The use of transcripts in higher education institutions as a debt collection tool has recently been the subject of much debate and scrutiny. Since suspending transcripts is one of the few levers institutions have to settle outstanding balances, institutions have long required that students be up to date with their financial obligations to access a transcript. Critics of the practice, however, argue that such withholdings can limit former students’ ability to transfer to new institutions, seek employment, or earn more advanced degrees, even for insignificant or minor debts.
At the state level, eight states – California, Colorado, Illinois, Louisiana, Maine, Minnesota, New York, Ohio and Washington – have passed laws prohibiting or restricting the use of transcripts. And several other states are currently considering similar legislation. At the federal level, transcripts have recently been the focus of the Consumer Financial Protection Bureau (the “CFPB”) and the US Department of Education (the “Department”), as noted below.
CFPB finds some transcript withholding policies violate federal law
The Dodd-Frank Wall Street Reform and Financial Consumer Protection Act (the “Act”) gives the CFPB the power to oversee non-banks that offer or provide loans to private education, including institutions of higher education. 12 USC §5514(a)(1)(D). The applicable definition of “private education loan” is found in Section 140 of the Truth in Lending Act or 15 USC §1650.
Using this authority, the CPFB began to examine internal institutional loan programs, including transcript retention practices, in January 2022. In late September, the CFPB issued a report concluding that “institutions have taken unreasonable advantage of the critical importance of official transcripts and institutions’ relationship with consumers”. The report goes on to explain that because transcripts may be necessary to pursue employment or future educational opportunities, “the consequences of withheld transcripts are often disproportionate to the amount of underlying debt.” , and that consumers with little or no bargaining power may be forced to pay miscalculated debts or give up job or education opportunities altogether.
Based on the report, the CFPB determined that the general transcript retention policies as part of a credit extension are “abusive” under the Act, and institutional lenders have been ordered to stop this practice.
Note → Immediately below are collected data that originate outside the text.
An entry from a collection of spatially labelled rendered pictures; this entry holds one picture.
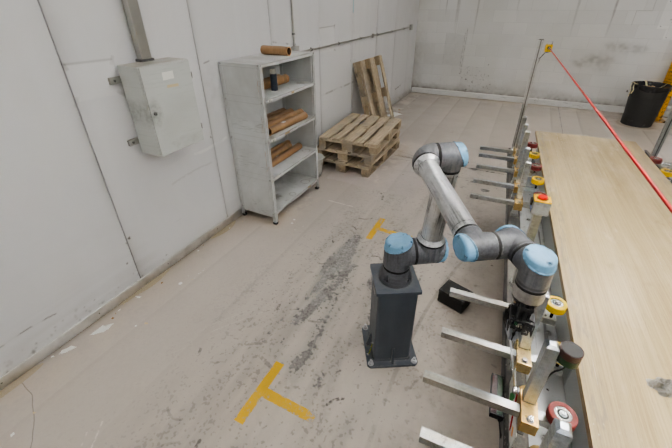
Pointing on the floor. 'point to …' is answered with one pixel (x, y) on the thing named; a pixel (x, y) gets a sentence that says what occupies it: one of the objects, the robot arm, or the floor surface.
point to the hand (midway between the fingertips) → (512, 335)
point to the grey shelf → (245, 120)
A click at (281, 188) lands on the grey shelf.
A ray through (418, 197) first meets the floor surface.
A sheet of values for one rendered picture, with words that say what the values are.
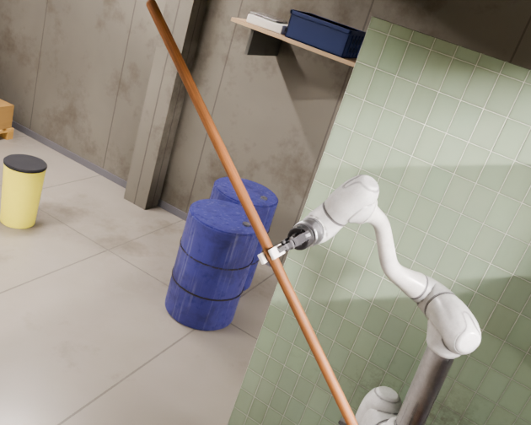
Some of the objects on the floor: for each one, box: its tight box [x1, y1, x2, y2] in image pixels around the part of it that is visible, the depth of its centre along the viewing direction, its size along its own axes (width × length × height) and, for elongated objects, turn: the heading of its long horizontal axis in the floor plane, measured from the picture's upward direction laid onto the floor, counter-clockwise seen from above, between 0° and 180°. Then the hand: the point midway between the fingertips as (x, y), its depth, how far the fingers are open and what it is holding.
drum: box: [0, 154, 47, 229], centre depth 501 cm, size 35×35×58 cm
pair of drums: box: [164, 177, 278, 331], centre depth 484 cm, size 75×122×90 cm, turn 121°
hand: (271, 254), depth 160 cm, fingers closed on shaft, 3 cm apart
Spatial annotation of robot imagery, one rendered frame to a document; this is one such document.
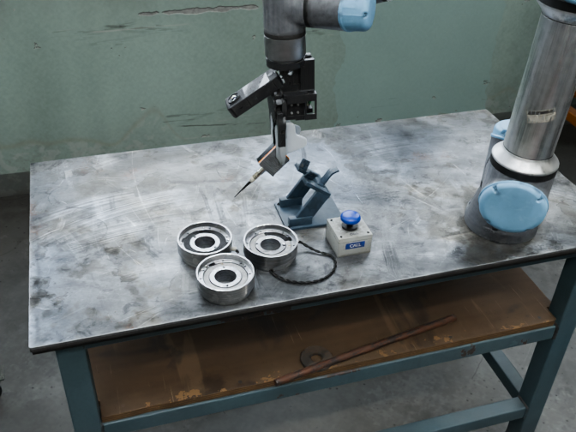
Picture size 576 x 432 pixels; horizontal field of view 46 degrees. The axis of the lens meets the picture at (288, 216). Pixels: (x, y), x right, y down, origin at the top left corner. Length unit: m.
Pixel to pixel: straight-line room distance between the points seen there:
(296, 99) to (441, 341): 0.64
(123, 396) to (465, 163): 0.94
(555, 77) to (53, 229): 0.97
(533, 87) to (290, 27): 0.42
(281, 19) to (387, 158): 0.58
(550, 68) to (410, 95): 2.14
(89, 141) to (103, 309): 1.78
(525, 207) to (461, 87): 2.18
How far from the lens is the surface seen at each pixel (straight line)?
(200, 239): 1.33
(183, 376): 1.44
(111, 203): 1.50
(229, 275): 1.26
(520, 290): 1.74
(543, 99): 1.17
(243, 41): 2.86
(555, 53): 1.14
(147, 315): 1.21
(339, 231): 1.32
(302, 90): 1.28
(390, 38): 3.09
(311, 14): 1.19
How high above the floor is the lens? 1.63
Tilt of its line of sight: 36 degrees down
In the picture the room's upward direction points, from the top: 2 degrees clockwise
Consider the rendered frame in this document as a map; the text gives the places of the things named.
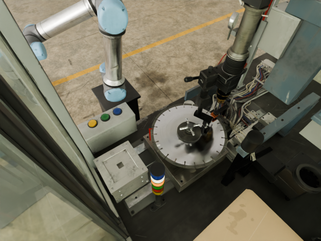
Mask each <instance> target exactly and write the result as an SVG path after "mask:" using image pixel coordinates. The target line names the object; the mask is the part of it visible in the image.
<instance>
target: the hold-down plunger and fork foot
mask: <svg viewBox="0 0 321 241"><path fill-rule="evenodd" d="M202 110H203V107H202V108H199V107H198V109H197V110H196V111H195V112H194V116H195V117H198V118H200V119H202V120H203V126H204V127H206V124H207V123H208V125H209V124H210V123H211V121H212V120H213V117H212V116H210V115H207V114H205V113H203V112H202Z"/></svg>
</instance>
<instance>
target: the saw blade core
mask: <svg viewBox="0 0 321 241"><path fill-rule="evenodd" d="M192 107H193V108H192ZM197 109H198V107H196V106H190V105H184V106H183V105H182V106H176V107H173V108H170V109H169V110H166V111H165V112H163V114H161V115H160V116H159V117H158V119H157V121H156V123H155V125H154V130H153V135H154V140H155V142H156V145H159V144H160V146H158V148H159V150H160V151H161V152H162V153H163V154H164V155H165V156H167V154H168V156H167V157H168V158H169V159H171V160H172V161H174V162H177V163H180V164H184V162H186V163H185V165H194V162H195V165H200V164H204V162H205V163H207V162H209V161H211V160H213V159H214V158H215V157H217V155H218V154H219V153H220V152H221V150H222V148H223V145H224V142H225V133H224V131H223V130H224V129H223V127H222V125H221V124H220V122H219V120H218V119H217V118H213V120H212V121H211V123H210V124H209V126H206V127H204V126H203V120H202V119H200V118H198V117H195V116H194V112H195V111H196V110H197ZM202 112H203V113H205V114H207V115H210V114H211V113H210V112H208V111H207V110H205V109H203V110H202ZM210 116H211V115H210ZM186 118H187V119H188V121H191V122H194V123H196V124H198V123H200V125H199V127H200V129H201V136H200V138H199V139H198V140H197V141H195V142H184V141H182V140H181V139H180V138H179V137H178V135H177V128H178V126H179V125H180V124H181V123H183V122H186ZM220 130H222V131H220ZM221 137H222V138H221ZM157 141H159V142H157ZM161 148H162V149H161ZM217 151H218V152H217ZM211 157H212V158H211ZM175 159H176V161H175ZM203 160H204V162H203Z"/></svg>
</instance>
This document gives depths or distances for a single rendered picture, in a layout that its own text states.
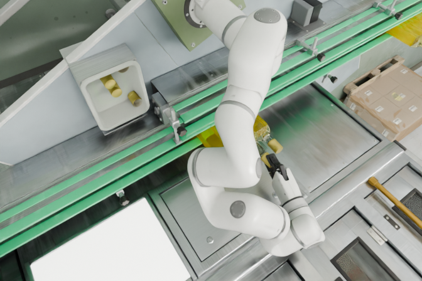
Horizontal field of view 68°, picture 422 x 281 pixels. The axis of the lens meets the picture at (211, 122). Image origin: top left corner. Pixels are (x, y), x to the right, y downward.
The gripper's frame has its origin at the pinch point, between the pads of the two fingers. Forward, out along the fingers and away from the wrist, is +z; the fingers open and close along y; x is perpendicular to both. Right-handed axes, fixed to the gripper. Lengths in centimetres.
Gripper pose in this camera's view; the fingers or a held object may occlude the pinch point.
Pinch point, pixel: (271, 162)
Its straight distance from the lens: 107.8
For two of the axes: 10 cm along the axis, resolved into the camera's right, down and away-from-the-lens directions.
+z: -3.3, -7.5, 5.7
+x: -9.5, 2.7, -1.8
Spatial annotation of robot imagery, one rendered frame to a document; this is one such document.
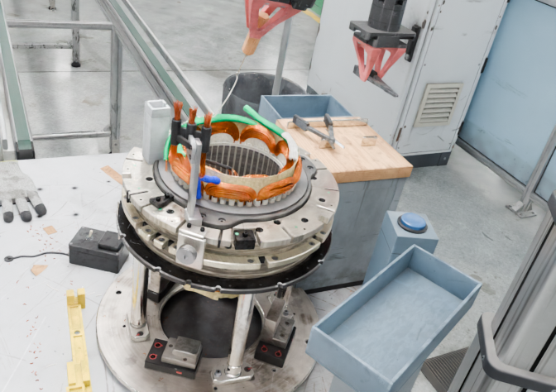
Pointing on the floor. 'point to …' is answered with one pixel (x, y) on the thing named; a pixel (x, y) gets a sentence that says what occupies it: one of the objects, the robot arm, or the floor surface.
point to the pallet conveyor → (14, 109)
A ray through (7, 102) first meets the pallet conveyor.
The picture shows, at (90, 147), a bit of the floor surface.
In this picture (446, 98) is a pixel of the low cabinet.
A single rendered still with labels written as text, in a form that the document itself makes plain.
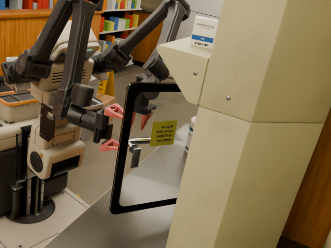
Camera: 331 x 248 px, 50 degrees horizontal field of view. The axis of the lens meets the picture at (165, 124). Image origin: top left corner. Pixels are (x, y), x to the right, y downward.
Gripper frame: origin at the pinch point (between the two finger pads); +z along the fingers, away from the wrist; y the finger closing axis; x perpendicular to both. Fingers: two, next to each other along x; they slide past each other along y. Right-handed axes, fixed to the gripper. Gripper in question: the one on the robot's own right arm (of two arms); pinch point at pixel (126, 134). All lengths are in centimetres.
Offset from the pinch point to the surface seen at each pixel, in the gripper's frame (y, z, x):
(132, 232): -25.3, 10.9, -8.8
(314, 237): -21, 61, 18
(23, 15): -6, -169, 140
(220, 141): 15.8, 30.3, -19.3
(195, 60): 30.7, 21.2, -19.4
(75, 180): -119, -95, 122
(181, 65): 29.0, 18.4, -19.4
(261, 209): -0.3, 42.4, -11.8
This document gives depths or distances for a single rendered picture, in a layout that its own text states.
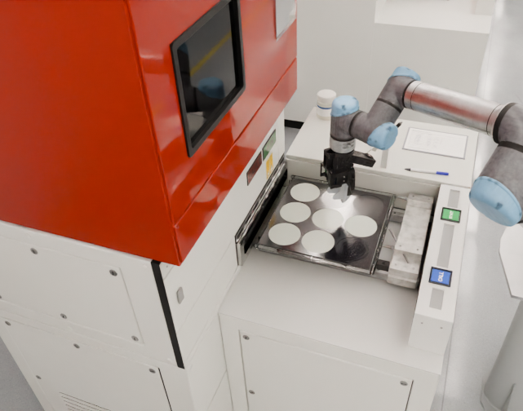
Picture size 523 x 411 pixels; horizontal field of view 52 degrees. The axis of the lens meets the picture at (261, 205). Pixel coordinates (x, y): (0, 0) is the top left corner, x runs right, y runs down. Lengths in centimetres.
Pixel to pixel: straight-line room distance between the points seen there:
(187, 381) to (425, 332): 64
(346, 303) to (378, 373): 21
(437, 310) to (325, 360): 35
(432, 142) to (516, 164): 81
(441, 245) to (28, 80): 114
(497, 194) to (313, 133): 95
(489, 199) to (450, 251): 42
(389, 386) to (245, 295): 48
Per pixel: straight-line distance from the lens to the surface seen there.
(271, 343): 161
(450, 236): 165
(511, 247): 188
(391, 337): 155
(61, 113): 105
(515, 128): 126
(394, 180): 185
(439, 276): 152
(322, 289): 163
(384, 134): 143
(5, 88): 111
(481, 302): 280
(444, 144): 200
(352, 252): 163
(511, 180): 122
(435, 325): 145
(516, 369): 224
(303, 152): 191
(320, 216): 174
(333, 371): 162
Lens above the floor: 206
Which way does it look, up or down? 40 degrees down
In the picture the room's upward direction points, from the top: 3 degrees counter-clockwise
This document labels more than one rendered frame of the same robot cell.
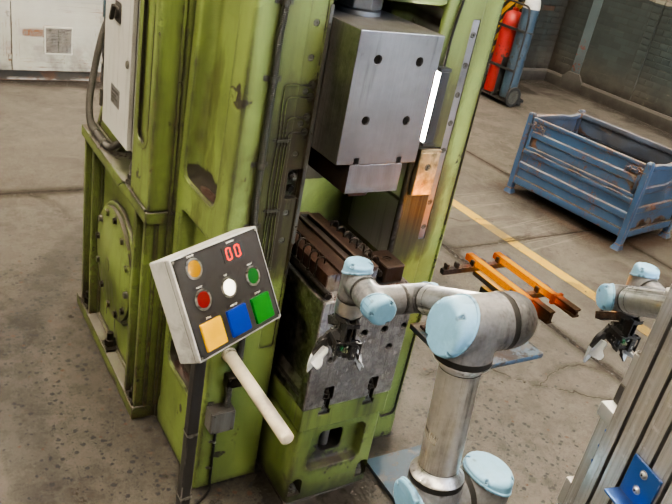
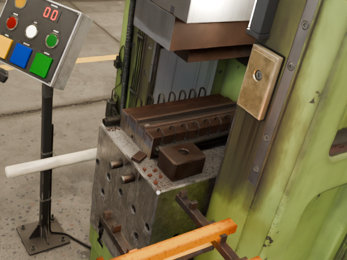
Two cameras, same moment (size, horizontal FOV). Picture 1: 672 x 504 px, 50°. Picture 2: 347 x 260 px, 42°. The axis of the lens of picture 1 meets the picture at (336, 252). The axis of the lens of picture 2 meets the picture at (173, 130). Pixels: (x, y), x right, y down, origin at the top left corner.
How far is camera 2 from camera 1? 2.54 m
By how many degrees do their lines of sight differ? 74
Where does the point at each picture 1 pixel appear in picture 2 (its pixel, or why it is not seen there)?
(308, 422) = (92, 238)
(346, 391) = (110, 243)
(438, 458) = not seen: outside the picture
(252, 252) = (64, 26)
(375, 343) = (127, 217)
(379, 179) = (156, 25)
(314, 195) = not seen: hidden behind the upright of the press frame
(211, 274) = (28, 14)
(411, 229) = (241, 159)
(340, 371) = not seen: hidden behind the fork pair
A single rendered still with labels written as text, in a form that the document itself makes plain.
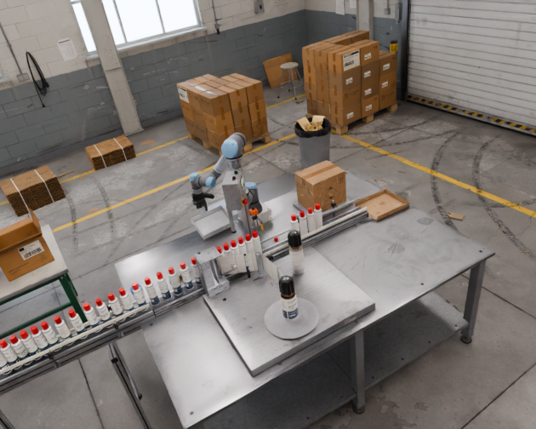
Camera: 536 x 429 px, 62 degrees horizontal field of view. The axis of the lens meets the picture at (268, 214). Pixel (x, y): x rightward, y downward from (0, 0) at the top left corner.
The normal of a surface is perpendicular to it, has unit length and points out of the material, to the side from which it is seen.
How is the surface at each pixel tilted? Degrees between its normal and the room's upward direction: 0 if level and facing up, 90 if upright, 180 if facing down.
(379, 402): 0
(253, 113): 90
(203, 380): 0
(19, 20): 90
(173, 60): 90
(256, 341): 0
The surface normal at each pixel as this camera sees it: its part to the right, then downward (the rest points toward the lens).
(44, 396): -0.13, -0.83
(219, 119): 0.54, 0.37
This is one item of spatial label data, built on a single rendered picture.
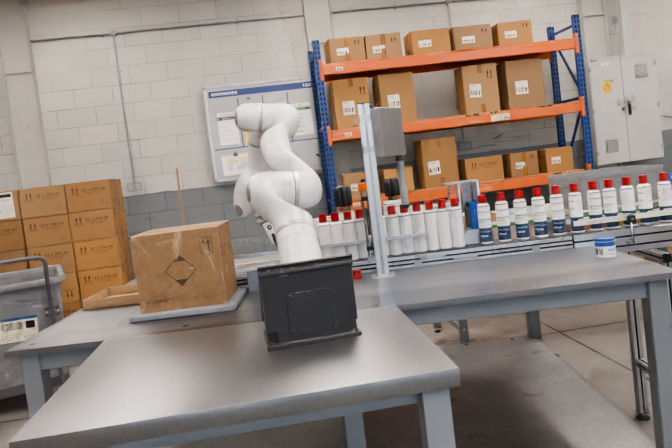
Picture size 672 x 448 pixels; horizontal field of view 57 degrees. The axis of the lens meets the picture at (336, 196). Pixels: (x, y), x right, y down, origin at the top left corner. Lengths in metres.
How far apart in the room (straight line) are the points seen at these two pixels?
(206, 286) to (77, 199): 3.53
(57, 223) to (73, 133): 1.74
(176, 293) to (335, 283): 0.77
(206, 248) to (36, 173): 5.17
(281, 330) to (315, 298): 0.12
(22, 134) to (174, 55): 1.79
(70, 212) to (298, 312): 4.18
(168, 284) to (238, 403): 0.97
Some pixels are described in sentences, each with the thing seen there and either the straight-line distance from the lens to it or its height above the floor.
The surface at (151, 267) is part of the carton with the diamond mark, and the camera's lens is 2.22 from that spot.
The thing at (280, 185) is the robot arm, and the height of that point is 1.24.
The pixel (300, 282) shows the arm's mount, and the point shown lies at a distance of 1.60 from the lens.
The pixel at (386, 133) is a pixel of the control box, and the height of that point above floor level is 1.37.
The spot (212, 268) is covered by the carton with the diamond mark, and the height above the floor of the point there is 0.98.
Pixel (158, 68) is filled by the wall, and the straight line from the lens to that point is 7.06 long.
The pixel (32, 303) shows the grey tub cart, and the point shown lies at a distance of 4.25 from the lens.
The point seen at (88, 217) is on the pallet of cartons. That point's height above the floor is 1.09.
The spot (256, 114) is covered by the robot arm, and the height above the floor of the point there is 1.49.
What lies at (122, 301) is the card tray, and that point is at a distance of 2.60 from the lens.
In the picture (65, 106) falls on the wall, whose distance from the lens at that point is 7.22.
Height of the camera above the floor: 1.28
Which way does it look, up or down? 3 degrees down
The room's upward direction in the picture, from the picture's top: 7 degrees counter-clockwise
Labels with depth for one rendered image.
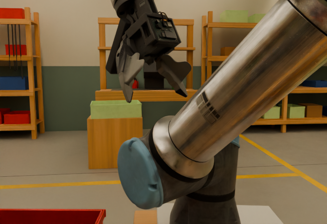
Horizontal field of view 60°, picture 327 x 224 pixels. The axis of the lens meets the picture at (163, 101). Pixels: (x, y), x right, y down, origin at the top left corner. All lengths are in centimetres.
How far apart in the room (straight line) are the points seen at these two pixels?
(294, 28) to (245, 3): 581
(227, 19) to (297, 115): 225
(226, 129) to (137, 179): 17
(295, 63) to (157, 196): 27
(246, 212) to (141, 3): 53
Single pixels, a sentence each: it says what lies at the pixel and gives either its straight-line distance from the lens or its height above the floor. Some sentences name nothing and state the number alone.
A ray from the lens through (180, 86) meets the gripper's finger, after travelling 57.
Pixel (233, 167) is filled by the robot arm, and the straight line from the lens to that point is 59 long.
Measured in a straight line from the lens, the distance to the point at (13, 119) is 547.
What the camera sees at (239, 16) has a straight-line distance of 543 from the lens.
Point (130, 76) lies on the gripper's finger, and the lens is 47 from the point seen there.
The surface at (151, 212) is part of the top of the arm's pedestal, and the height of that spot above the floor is 85.
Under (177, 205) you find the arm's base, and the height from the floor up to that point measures 95.
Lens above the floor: 124
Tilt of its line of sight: 7 degrees down
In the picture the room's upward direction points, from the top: straight up
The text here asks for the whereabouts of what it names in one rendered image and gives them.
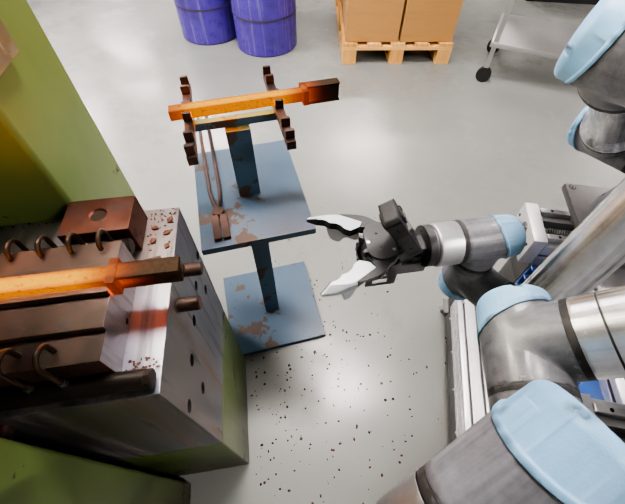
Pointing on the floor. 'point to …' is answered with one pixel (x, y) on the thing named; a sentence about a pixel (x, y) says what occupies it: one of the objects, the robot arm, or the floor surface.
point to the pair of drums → (241, 24)
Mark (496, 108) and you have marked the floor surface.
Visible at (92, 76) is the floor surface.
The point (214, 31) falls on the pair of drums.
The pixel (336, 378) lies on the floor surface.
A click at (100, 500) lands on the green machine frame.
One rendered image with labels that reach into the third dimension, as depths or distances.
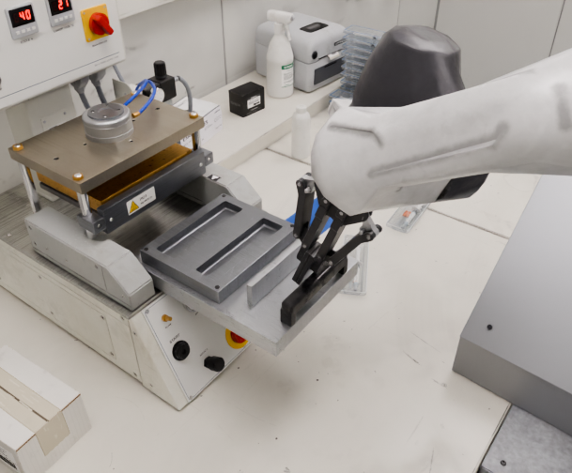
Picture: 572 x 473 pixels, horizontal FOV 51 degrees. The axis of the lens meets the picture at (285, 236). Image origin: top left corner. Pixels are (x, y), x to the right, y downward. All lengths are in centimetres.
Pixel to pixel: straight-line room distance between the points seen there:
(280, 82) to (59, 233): 101
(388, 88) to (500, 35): 271
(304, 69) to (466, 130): 147
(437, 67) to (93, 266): 61
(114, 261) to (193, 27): 104
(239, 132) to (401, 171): 124
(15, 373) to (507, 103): 85
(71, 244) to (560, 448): 83
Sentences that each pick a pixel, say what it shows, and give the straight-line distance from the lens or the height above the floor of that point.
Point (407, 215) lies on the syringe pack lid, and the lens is 144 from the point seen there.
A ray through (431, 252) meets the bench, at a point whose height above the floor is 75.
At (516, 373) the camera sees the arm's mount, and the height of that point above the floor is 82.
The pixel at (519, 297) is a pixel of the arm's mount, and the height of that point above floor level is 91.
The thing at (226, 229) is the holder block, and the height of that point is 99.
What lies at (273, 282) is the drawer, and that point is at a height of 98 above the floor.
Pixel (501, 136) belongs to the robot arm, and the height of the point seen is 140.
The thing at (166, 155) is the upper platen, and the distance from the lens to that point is 109.
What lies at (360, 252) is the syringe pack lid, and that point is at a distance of 131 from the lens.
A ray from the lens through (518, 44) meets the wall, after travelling 331.
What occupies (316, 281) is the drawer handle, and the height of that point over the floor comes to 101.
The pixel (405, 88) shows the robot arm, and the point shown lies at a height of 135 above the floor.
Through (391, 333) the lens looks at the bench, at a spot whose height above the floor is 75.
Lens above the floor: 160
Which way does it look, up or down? 38 degrees down
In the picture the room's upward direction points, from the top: straight up
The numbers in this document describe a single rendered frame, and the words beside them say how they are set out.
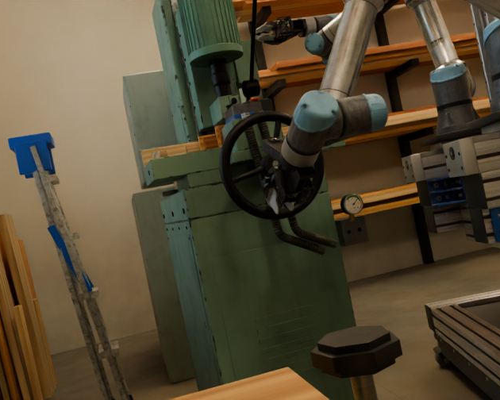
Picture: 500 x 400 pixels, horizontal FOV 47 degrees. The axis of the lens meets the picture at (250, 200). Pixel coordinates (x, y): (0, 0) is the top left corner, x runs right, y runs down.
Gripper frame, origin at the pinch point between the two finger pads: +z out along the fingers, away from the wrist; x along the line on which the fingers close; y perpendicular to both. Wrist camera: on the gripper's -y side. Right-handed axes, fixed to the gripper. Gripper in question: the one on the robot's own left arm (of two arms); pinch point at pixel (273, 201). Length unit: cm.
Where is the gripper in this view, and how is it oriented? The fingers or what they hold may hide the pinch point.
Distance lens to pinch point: 133.9
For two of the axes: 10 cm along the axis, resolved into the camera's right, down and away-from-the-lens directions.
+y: 3.6, 8.1, -4.7
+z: -1.9, 5.6, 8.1
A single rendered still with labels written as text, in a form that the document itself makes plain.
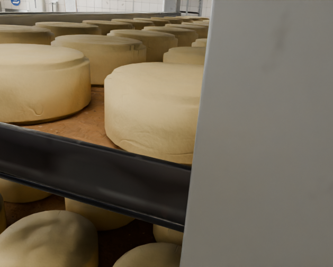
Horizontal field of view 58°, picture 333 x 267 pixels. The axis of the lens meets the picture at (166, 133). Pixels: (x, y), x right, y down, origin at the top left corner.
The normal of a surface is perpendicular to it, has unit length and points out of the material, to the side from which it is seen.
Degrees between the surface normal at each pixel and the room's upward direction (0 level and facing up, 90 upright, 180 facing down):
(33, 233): 0
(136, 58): 90
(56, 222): 0
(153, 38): 90
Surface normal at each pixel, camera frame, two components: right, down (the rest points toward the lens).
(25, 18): 0.94, 0.19
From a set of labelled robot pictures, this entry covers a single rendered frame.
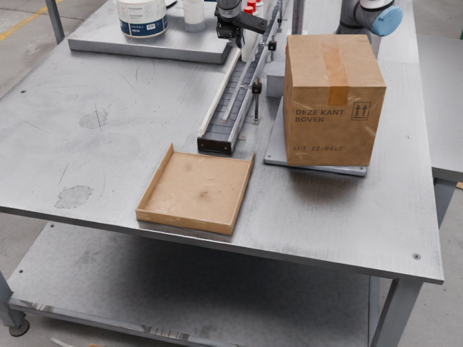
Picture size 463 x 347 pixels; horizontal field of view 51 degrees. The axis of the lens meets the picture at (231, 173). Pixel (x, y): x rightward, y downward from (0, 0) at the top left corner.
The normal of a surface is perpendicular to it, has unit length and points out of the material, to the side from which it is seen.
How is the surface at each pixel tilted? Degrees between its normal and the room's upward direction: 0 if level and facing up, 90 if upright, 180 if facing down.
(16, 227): 0
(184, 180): 0
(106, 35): 0
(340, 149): 90
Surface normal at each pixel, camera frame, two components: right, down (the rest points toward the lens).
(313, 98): -0.04, 0.66
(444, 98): -0.02, -0.75
The report does not define the term “general policy” nor does it provide examples of policies that may meet or conflict with the Act.
For institutions under the authority of the CFPB, an extension of credit by an institution may include offering private education loans, deferred tuition products, or tuition payment plans. Federal student loans issued under Title IV of the Higher Education Act or overdue tuition or fees that are not part of an institutional credit extension are not covered by these guidelines.
Department considering regulatory action
Together with the CFPB, the Department has also recently indicated that it is willing to address the issue of backlogged transcripts. In December 2021, Secretary Cardona cited enrollment and transcripts are long-standing institutional policies that can “block the retention and completion of our most underserved students.”
The Department has given more thought to this issue in its most recent development of negotiated rules. As a member of Summary document on certification procedures, the Department proposed revising 34 CFR §668.14 to prevent institutions from being able to “withhold transcripts or take other adverse action against a student related to a balance owing by the student that results from… fraud or fault of the establishment or its staff.” According to Spring 2022 unified program of regulatory and deregulatory actionsthe Department is expected to publish a notice of proposed rulemaking on certification procedures in April 2023.
Take away food
Institutional loans are subject to a multitude of federal regulations and state laws, including consumer credit and consumer protection laws. Keeping abreast of these federal and state laws and administering an institutional student loan program in accordance with their complex requirements is a tall order. This is especially true when institutions operate campuses in multiple jurisdictions, have students who reside in multiple jurisdictions, or offer a variety of student financing options (eg, loans, payment plans, retail contracts). Compliance is essential, however, as the ramifications of non-compliance can be serious. Federal and state regulators have also made it clear that they intend to aggressively enforce the regulatory framework that applies to student funding opportunities offered by schools.
For an overview of some important federal requirements that higher education institutions should consider when considering an institutional loan program or any other student funding opportunity, institutions are encouraged to consult Thompson Coburn’s white paper: ” Institutional Loan Compliance Considerations.” We encourage institutions considering any form of student funding opportunity (even simple payment plans) to consult with an attorney and other qualified advisors to develop a compliance plan.